An IPF Patient Perspective on What It Means to Be Rare

Charlene Marshall avatar

by Charlene Marshall |

Share this article:

Share article via email
banner image for column titled

For most of my adult life I was blissfully unaware of rare diseases. This lasted until 2016, when I was diagnosed with idiopathic pulmonary fibrosis (IPF), a life-threatening and progressive lung disease that affects about 200,000 Americans, with 50,000 new cases diagnosed annually in the U.S.

Like many others, I had heard of more common illnesses that typically affect older generations, and as a 20-something, I just associated health issues with aging. Before my own diagnosis, I had no idea that patient advocacy organizations existed or that nationally coordinated movements, such as Rare Disease Day (RDD), focused on raising awareness for the 300 million people living with rare diseases worldwide.

Now that I have a rare disease, I am aware of these efforts and try to advocate for awareness as well. As an IPF patient, I’m particularly passionate about two months: September, which is Pulmonary Fibrosis Awareness Month, and February, which is when RDD occurs (this year on Feb. 28).

During these months I try to leverage my IPF story and help others understand the social, emotional, mental, financial, and obvious physical implications of my rare disease.

Recommended Reading
circulating cell-free DNA | Pulmonary Fibrosis News | illustration of syringe and test tubes with blood

IPF Progression Linked to Increased Type VI Collagen Formation in Study

Each February I spend time reflecting on what it means to be rare for me. More specifically, I think about which aspects of my life differ from my healthy peers. Even if we’re doing the same task, such as going to the emergency room (ER), inevitably the process will be different for a rare disease patient.

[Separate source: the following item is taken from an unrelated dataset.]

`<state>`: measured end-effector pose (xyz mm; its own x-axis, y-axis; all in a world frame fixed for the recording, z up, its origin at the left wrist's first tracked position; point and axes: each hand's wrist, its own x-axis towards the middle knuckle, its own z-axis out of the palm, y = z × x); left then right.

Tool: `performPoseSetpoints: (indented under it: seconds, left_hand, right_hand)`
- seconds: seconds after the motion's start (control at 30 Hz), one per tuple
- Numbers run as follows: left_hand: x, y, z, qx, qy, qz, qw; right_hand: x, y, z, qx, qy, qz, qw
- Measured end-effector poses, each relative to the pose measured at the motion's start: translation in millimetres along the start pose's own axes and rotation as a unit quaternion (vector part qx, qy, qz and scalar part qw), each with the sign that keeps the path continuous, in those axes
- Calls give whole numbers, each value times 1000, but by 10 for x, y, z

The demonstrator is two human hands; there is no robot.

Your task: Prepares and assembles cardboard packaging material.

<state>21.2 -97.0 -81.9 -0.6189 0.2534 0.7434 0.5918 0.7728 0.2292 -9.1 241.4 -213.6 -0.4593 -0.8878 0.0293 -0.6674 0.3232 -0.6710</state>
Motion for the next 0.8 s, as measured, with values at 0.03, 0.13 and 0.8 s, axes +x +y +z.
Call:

Following are some of the roles, responsibilities, and largely unknown aspects of being rare.

Being an educator and an advocate

While I believe everyone should be an advocate for their own medical care, rare disease patients often go beyond the scope of regular advocacy. We also spend time educating doctors and nurses on our disease and subsequent medical needs, including what is considered normal for us but might be alarming for others who are healthy.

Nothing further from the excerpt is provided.